• **Task instructions**: Filter the entries that follow, copying every line in which the word "camera" appears.

(Given data begins)

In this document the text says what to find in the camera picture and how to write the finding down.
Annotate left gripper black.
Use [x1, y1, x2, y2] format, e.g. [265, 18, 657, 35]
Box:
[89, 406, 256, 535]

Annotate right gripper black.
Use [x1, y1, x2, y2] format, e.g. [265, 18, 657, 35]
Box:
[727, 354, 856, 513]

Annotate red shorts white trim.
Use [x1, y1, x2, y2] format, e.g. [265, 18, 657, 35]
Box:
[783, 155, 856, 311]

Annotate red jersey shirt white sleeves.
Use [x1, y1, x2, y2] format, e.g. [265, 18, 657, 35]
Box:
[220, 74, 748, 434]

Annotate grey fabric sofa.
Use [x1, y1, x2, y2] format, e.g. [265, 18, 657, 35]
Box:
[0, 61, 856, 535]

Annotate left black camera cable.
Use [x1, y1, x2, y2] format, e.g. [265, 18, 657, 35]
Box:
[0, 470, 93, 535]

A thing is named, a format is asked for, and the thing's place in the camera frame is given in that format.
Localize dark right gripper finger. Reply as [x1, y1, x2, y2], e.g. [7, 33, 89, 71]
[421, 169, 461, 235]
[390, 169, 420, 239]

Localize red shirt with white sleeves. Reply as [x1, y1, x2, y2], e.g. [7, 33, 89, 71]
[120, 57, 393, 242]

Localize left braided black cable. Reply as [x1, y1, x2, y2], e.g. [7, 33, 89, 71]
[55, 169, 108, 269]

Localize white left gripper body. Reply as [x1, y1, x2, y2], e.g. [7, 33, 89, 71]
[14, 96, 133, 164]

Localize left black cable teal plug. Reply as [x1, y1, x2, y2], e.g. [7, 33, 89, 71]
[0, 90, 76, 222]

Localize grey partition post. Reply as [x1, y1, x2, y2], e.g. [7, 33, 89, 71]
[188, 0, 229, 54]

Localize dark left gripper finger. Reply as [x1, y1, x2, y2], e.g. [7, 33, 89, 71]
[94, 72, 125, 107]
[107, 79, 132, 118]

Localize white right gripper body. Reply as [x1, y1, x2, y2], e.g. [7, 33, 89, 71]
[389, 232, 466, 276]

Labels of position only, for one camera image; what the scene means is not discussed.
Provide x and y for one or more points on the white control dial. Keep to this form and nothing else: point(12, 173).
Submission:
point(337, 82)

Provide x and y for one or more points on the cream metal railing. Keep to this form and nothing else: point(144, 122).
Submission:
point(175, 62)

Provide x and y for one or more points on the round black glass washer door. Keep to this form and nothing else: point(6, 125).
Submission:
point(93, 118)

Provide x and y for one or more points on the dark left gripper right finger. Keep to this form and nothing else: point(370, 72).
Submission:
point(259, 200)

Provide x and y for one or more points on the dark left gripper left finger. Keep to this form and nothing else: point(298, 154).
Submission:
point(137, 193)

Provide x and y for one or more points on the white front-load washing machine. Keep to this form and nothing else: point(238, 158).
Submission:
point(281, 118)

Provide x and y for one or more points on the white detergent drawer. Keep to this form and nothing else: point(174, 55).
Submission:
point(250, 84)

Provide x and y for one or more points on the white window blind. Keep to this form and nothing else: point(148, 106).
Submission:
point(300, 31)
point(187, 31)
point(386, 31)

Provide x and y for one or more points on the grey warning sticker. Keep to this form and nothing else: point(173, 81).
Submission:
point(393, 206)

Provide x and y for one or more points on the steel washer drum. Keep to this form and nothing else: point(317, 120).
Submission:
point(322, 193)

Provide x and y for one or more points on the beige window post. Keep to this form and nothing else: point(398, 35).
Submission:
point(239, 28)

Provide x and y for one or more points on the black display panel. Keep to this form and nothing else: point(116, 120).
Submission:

(Given data ends)

• **Solution to this exercise**:
In this document the text says what to find in the camera picture and how to write the finding down.
Annotate left black camera cable.
A thing is named, a format is asked for, and the thing's place in the camera frame is given in that format.
Labels of position only, for one camera image; what the scene means is not discussed.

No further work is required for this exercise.